REQUIREMENT
A verbatim copy of every record is needed.

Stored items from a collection
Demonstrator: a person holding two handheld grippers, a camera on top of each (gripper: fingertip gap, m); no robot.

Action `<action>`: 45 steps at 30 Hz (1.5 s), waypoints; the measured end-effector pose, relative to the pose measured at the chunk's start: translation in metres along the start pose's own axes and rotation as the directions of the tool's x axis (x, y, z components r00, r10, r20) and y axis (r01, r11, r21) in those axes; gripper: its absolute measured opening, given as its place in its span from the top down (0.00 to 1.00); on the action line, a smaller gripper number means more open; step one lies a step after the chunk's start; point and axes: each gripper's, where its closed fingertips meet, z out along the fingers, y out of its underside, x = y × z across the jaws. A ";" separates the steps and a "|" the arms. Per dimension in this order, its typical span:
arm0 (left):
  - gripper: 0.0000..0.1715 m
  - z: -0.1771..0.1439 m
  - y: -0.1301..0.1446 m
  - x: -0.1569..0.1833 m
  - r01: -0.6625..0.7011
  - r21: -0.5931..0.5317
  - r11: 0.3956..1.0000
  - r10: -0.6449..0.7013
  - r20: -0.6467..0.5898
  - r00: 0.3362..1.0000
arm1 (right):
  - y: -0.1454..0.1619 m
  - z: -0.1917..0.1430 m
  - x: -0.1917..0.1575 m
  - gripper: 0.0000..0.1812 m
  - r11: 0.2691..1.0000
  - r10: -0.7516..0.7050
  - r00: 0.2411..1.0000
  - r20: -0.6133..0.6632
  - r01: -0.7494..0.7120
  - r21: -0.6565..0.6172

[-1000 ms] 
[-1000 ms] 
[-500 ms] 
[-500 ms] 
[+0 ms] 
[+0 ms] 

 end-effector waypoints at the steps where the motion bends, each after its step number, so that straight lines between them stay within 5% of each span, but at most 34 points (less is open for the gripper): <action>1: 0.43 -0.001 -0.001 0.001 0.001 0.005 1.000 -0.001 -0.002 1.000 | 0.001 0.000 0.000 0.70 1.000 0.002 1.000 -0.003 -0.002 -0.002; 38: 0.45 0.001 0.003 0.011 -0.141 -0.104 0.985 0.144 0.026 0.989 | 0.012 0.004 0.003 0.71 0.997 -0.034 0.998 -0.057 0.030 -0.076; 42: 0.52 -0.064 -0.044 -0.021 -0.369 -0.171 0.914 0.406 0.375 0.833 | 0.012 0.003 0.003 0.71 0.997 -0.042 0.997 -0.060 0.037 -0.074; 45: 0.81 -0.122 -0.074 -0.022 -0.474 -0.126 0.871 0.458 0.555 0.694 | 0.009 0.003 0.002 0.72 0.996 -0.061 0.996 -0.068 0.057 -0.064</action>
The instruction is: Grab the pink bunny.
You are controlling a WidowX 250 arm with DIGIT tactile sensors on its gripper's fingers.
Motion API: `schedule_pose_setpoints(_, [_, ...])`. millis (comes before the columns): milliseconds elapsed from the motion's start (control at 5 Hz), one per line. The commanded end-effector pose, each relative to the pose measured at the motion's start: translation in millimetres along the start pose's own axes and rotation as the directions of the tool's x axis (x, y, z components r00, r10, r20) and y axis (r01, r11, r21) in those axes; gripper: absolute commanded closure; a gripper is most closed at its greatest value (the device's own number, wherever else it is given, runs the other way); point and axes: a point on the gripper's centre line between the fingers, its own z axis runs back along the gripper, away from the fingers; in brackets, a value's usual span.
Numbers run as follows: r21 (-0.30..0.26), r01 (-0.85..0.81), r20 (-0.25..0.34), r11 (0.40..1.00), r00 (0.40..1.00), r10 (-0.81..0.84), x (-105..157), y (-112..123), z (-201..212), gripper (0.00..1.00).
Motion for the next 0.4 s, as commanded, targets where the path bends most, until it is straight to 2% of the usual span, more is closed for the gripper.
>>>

ANSWER SPACE
Demonstrator: a person holding two handheld grippers, a camera on top of each (gripper: fingertip gap, m); no robot.

Action `<action>`: 45 steps at 30 Hz (1.5 s), waypoints; the measured end-effector pose, relative to the pose measured at the chunk's start: translation in metres along the start pose's own axes and rotation as the directions of the tool's x axis (x, y, z components r00, r10, r20) and y axis (r01, r11, r21) in those axes; gripper: its absolute measured opening, given as its place in its span from the top down (0.00 to 1.00); on the action line, a smaller gripper number means more open; step one lies a step after the chunk's start; point and axes: each gripper's, where its closed fingertips meet, z out along the fingers, y out of its underside, x = y × z across the jaws. A ";" separates the steps and a "|" the arms. Per dimension in this order, its typical span:
arm0 (left):
  - gripper: 0.0000..0.1715 m
  - z: -0.1771..0.1439 m
  - y: -0.1301..0.1446 m
  - x: -0.1569..0.1833 m
  - r01: -0.6625..0.7011
  - r21: -0.5931..0.5317
  - r11: 0.3956..1.0000
  - r10: -0.6449..0.7013
  - r20: -0.6467..0.5898
  - r00: 0.3362..1.0000
arm1 (right):
  - y: -0.1454..0.1619 m
  - z: -0.1917..0.1430 m
  - x: -0.1917..0.1575 m
  - gripper: 0.0000..0.1812 m
  - r11: 0.2691..1.0000
  - r10: -0.7516..0.7050
  - r00: 0.2411..1.0000
  - r20: -0.6133..0.6632
  - r01: -0.7494..0.7120
  - r21: -0.6565..0.6172

[-1000 ms] 
[-1000 ms] 
[-500 ms] 
[-500 ms] 
[+0 ms] 
[+0 ms] 

 end-effector waypoints at the steps where the motion bends, each after its step number, so that straight lines between them stay within 5% of each span, but at most 34 points (less is open for the gripper): <action>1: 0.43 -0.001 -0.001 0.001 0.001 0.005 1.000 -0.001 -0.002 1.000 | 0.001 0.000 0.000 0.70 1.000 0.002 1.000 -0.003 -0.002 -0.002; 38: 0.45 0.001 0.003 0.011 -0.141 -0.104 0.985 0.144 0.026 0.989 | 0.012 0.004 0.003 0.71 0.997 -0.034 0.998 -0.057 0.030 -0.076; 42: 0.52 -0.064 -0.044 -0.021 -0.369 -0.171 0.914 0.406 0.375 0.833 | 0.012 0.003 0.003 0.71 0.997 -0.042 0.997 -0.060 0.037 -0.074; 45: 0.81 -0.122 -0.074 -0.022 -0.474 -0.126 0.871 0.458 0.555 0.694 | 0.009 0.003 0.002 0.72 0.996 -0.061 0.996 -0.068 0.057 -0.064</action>
The instruction is: Grab the pink bunny.
You are controlling a WidowX 250 arm with DIGIT tactile sensors on its gripper's fingers.
Motion API: `schedule_pose_setpoints(_, [_, ...])`. millis (comes before the columns): milliseconds elapsed from the motion's start (control at 5 Hz), one per line. The commanded end-effector pose, each relative to the pose measured at the motion's start: translation in millimetres along the start pose's own axes and rotation as the directions of the tool's x axis (x, y, z components r00, r10, r20) and y axis (r01, r11, r21) in those axes; gripper: absolute commanded closure; a gripper is most closed at its greatest value (the device's own number, wherever else it is given, runs the other way); point and axes: a point on the gripper's centre line between the fingers, its own z axis runs back along the gripper, away from the fingers; in brackets, a value's usual span.
Numbers run as follows: r21 (-0.30..0.26), r01 (-0.85..0.81), r20 (-0.25..0.34), r11 (0.40..1.00), r00 (0.40..1.00), r10 (-0.81..0.84), x (-105..157), y (-112..123), z (-201..212), gripper (0.00..1.00).
Motion for the next 0.4 s, as commanded, targets where the path bends most, until it is straight to 2% of the usual span, more is closed for the gripper.
>>>

No further output will be produced for this exercise.